PROBLEM TO WORK ON -
Only the lines from the one with "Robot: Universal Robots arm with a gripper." to the end of the material should be reproduced, exactly and in full, both ends included.
Start of SUPPLIED INFORMATION
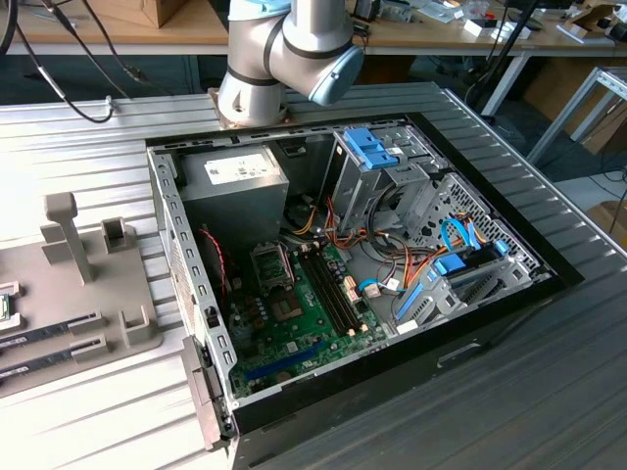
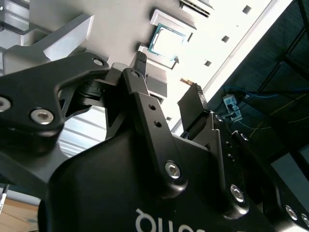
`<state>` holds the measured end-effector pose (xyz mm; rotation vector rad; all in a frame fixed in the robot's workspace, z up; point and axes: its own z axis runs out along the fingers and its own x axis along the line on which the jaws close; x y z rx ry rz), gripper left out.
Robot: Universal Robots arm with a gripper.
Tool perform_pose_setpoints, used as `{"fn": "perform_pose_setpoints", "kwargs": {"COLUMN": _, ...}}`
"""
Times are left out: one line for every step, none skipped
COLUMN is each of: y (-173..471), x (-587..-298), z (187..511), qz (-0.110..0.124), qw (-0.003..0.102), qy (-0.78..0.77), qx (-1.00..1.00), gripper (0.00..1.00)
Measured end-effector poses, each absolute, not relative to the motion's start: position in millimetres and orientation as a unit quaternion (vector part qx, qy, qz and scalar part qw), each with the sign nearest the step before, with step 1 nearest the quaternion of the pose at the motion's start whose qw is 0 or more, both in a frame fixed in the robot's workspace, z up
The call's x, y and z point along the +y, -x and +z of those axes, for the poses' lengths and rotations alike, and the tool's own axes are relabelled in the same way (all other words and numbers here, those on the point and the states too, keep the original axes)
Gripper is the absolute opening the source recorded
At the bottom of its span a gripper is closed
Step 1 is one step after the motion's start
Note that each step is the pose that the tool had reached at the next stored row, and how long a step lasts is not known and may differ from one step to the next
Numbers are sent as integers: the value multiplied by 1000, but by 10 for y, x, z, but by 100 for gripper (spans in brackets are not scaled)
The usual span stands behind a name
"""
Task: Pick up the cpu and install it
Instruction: 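Pick up the cpu and move it towards the insertion slot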
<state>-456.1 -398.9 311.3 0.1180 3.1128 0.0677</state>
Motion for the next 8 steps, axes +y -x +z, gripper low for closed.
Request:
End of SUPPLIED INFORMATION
EXERCISE OUTPUT -
Robot: Universal Robots arm with a gripper.
Tool perform_pose_setpoints, used as `{"fn": "perform_pose_setpoints", "kwargs": {"COLUMN": _, ...}}`
"""
Times are left out: one line for every step, none skipped
COLUMN is each of: y (-173..471), x (-587..-298), z (187..511), qz (-0.110..0.124), qw (-0.003..0.102), qy (-0.78..0.77), qx (-1.00..1.00), gripper (0.00..1.00)
Measured end-effector poses, each absolute, not relative to the motion's start: position in millimetres and orientation as a unit quaternion (vector part qx, qy, qz and scalar part qw), each with the sign nearest the step before, with step 1 nearest the quaternion of the pose at the motion's start whose qw is 0 or more, both in a frame fixed in the robot's workspace, z up
The call's x, y and z point along the +y, -x and +z of those axes, for the poses' lengths and rotations alike, and the tool's own axes are relabelled in the same way (all other words and numbers here, those on the point and the states too, keep the original axes)
Gripper is the absolute opening the source recorded
At the bottom of its span a gripper is closed
Step 1 is one step after the motion's start
Note that each step is the pose that the tool had reached at the next stored row, and how long a step lasts is not known and may differ from one step to the next
Numbers are sent as integers: the value multiplied by 1000, but by 10 for y, x, z, but by 100 for gripper (spans in brackets are not scaled)
The usual span stands behind a name
"""
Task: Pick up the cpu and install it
Instruction: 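Pick up the cpu and move it towards the insertion slot
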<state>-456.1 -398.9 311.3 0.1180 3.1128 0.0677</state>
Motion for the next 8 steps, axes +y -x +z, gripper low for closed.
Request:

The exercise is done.